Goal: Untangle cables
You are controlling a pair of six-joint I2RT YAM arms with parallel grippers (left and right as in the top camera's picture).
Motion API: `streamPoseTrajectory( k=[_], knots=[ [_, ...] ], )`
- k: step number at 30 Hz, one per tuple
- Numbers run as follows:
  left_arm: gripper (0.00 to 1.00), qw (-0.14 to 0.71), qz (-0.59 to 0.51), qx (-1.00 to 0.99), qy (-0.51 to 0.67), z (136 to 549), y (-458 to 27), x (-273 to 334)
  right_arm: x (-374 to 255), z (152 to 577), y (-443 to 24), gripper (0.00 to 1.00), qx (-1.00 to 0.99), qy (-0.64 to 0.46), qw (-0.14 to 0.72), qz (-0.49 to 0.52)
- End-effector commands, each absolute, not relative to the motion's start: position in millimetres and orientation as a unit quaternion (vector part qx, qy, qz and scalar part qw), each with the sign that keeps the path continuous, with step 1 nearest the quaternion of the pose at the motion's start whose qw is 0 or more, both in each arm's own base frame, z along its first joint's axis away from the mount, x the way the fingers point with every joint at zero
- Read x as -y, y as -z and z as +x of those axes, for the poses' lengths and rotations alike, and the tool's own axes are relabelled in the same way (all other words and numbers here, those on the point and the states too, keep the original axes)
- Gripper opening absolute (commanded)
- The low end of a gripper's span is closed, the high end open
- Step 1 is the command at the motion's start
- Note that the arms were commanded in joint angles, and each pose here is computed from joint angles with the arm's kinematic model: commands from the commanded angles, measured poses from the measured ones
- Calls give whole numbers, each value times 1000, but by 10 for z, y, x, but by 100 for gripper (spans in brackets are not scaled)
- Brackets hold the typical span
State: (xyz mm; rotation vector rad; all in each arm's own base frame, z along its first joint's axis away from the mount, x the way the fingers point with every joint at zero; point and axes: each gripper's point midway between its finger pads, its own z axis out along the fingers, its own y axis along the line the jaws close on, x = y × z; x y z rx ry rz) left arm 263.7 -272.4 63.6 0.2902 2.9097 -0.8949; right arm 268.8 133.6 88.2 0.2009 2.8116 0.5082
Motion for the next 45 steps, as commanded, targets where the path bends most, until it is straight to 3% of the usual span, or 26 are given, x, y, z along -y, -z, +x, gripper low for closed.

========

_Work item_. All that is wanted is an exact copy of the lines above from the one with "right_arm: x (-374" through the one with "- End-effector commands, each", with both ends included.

_Written answer_.
  right_arm: x (-374 to 255), z (152 to 577), y (-443 to 24), gripper (0.00 to 1.00), qx (-1.00 to 0.99), qy (-0.64 to 0.46), qw (-0.14 to 0.72), qz (-0.49 to 0.52)
- End-effector commands, each absolute, not relative to the motion's start: position in millimetres and orientation as a unit quaternion (vector part qx, qy, qz and scalar part qw), each with the sign that keeps the path continuous, with step 1 nearest the quaternion of the pose at the motion's start whose qw is 0 or more, both in each arm's own base frame, z along its first joint's axis away from the mount, x the way the fingers point with every joint at zero

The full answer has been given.